Это письмо мистер Лизерс должен был получить через пять дней, а спустя семь дней после того, как Банни опустил его в ящик, хорошо одетый, приветливого вида незнакомец явился в дом Росса в Энджел-Сити и заявил, что он – владелец нефтяной концессии в Сибири и очень желал бы заинтересовать этой концессией мистера Росса. Но мистер Росс был в это время в Парадизе, а потому этого незнакомого джентльмена принял Банни. Он разговорился с ним и, найдя его очень отзывчивым и сочувствующим его убеждениям и интересам, рассказал ему о Поле и показал письмо Джеффа Корбитта. Они вместе обсуждали положение вещей, создавшееся в Сибири, и симпатичный джентльмен сказал Банни, что раз не было никакого объявления войны России, то мы не имеем ни малейшего права действовать против русских. Банни ответил, что и он того же мнения, и незнакомый джентльмен, любезно простившись с ним, ушел – и больше никто уже никогда не упоминал об этой концессии.
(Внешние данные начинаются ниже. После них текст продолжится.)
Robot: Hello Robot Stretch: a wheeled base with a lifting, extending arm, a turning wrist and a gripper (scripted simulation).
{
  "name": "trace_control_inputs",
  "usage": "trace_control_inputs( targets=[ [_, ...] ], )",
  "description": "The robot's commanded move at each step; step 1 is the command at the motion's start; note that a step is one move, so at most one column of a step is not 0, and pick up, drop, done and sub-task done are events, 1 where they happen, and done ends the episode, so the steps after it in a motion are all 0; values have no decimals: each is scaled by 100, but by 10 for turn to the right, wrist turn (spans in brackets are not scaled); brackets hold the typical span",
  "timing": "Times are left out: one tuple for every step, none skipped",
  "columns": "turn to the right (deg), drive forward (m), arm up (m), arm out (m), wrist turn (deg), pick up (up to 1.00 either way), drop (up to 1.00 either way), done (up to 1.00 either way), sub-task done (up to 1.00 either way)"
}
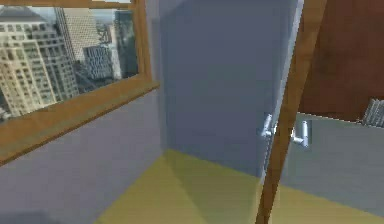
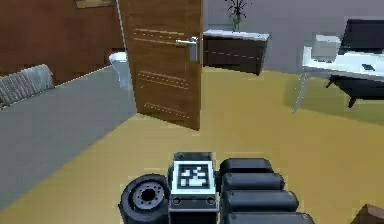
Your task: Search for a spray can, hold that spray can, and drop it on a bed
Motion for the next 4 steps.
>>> trace_control_inputs(
  targets=[
    [450, 0, 0, 0, 0, 0, 0, 0, 0],
    [90, 0, 0, 0, 0, 0, 0, 0, 0],
    [-450, 0, 0, 0, 0, 0, 0, 0, 0],
    [-450, 0, 0, 0, 0, 0, 0, 0, 0]
  ],
)
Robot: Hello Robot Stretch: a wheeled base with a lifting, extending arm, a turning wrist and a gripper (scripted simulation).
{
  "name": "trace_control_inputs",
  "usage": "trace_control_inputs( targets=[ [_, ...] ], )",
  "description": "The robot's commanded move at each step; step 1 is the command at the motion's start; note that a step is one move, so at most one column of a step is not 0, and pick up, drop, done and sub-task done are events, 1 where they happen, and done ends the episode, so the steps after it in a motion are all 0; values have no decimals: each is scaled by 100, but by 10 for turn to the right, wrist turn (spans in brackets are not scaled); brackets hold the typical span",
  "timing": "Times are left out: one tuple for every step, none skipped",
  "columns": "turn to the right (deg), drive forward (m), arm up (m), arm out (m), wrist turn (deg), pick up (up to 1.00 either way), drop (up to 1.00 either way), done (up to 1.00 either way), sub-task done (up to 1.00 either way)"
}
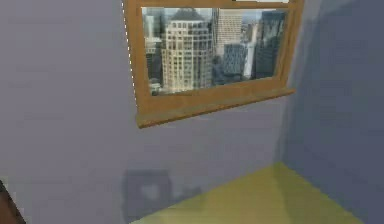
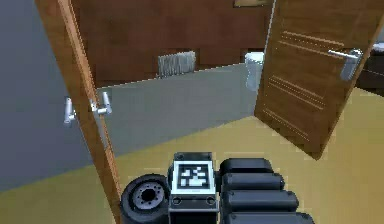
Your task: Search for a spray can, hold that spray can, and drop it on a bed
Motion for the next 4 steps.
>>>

А две недели спустя Банни получил второе письмо от бывшего ковбоя, полное горьких упреков за то, что он, Банни, его выдал, так как он, Джефф, никому – кроме как ему – ничего не писал, а между тем его начальство об этом узнало и посадило его в тюрьму, как он и предупреждал об этом Банни. И вот теперь он посылал контрабандой второе письмо только для того, чтобы сказать ему, что он посылает его к черту и желает, чтобы Банни остался там навсегда.